Where a line below holds the string "picture", that line goes into the answer.

[[ RECORDS FOR THE EXERCISE open ]]

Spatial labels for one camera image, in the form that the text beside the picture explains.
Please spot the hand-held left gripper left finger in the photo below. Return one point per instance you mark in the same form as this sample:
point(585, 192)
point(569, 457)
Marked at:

[[ RECORDS FOR THE EXERCISE closed ]]
[[ RECORDS FOR THE EXERCISE open ]]

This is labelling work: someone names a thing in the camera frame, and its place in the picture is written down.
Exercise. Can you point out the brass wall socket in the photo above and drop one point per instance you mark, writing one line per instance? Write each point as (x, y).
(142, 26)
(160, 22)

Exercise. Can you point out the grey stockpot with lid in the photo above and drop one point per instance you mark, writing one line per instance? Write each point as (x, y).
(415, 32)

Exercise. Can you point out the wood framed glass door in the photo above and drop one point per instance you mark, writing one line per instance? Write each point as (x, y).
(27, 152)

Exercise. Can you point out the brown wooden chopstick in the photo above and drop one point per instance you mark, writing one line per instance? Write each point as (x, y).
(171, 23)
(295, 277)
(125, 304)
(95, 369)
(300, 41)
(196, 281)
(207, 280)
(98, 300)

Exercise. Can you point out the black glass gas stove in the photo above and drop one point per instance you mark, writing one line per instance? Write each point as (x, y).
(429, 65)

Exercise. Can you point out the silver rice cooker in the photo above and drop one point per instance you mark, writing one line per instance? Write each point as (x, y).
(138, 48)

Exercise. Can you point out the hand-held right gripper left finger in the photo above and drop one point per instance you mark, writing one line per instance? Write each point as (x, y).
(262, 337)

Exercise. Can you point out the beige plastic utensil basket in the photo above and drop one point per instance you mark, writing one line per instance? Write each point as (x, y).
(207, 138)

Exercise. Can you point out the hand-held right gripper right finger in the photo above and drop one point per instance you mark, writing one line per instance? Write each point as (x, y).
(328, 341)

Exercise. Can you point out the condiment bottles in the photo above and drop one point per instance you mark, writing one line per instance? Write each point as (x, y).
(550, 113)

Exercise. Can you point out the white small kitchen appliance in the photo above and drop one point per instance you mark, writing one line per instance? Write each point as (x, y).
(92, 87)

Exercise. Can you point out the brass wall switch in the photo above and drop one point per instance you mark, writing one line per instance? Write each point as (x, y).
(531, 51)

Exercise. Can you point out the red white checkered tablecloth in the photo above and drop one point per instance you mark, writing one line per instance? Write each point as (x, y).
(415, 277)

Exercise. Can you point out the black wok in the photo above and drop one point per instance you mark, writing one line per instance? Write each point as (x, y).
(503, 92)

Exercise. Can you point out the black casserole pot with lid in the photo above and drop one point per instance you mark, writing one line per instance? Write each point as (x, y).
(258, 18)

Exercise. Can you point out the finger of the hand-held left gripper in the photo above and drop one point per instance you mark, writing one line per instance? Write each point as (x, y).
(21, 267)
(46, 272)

[[ RECORDS FOR THE EXERCISE closed ]]

● **YOUR RESPONSE**:
Spatial labels for one camera image, in the form that the text beside the picture explains.
This is labelling work: someone names a thing in the camera frame, and its place in the picture is written down.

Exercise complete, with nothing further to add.